Try it =
Would you output, exactly as written, the line with "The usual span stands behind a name" and all lines after it to the end of the data below, and no others?

↓↓↓

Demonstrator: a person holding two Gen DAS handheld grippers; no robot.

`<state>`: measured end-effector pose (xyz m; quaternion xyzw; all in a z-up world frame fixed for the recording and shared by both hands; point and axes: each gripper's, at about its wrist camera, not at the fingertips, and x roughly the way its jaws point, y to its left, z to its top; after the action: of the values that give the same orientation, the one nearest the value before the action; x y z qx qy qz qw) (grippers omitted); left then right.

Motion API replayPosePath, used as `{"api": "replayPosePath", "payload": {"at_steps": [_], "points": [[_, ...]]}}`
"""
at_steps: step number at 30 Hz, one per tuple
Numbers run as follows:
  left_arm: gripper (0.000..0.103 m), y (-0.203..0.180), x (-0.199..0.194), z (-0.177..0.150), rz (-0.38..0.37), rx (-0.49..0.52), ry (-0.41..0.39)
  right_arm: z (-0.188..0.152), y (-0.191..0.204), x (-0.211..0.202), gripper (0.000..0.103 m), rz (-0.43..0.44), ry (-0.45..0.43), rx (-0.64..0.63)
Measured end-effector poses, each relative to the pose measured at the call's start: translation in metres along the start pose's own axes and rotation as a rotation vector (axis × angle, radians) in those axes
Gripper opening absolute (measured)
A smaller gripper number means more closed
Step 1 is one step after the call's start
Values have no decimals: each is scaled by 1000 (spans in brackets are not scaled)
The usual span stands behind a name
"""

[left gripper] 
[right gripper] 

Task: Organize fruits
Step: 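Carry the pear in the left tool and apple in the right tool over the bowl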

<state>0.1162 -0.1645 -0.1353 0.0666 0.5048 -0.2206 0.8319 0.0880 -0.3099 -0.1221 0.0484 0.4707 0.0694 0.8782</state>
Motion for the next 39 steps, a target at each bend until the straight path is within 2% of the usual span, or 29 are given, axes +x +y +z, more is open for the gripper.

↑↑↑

Response below =
The usual span stands behind a name
"""

[left gripper] 
[right gripper] 

Task: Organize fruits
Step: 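Carry the pear in the left tool and apple in the right tool over the bowl
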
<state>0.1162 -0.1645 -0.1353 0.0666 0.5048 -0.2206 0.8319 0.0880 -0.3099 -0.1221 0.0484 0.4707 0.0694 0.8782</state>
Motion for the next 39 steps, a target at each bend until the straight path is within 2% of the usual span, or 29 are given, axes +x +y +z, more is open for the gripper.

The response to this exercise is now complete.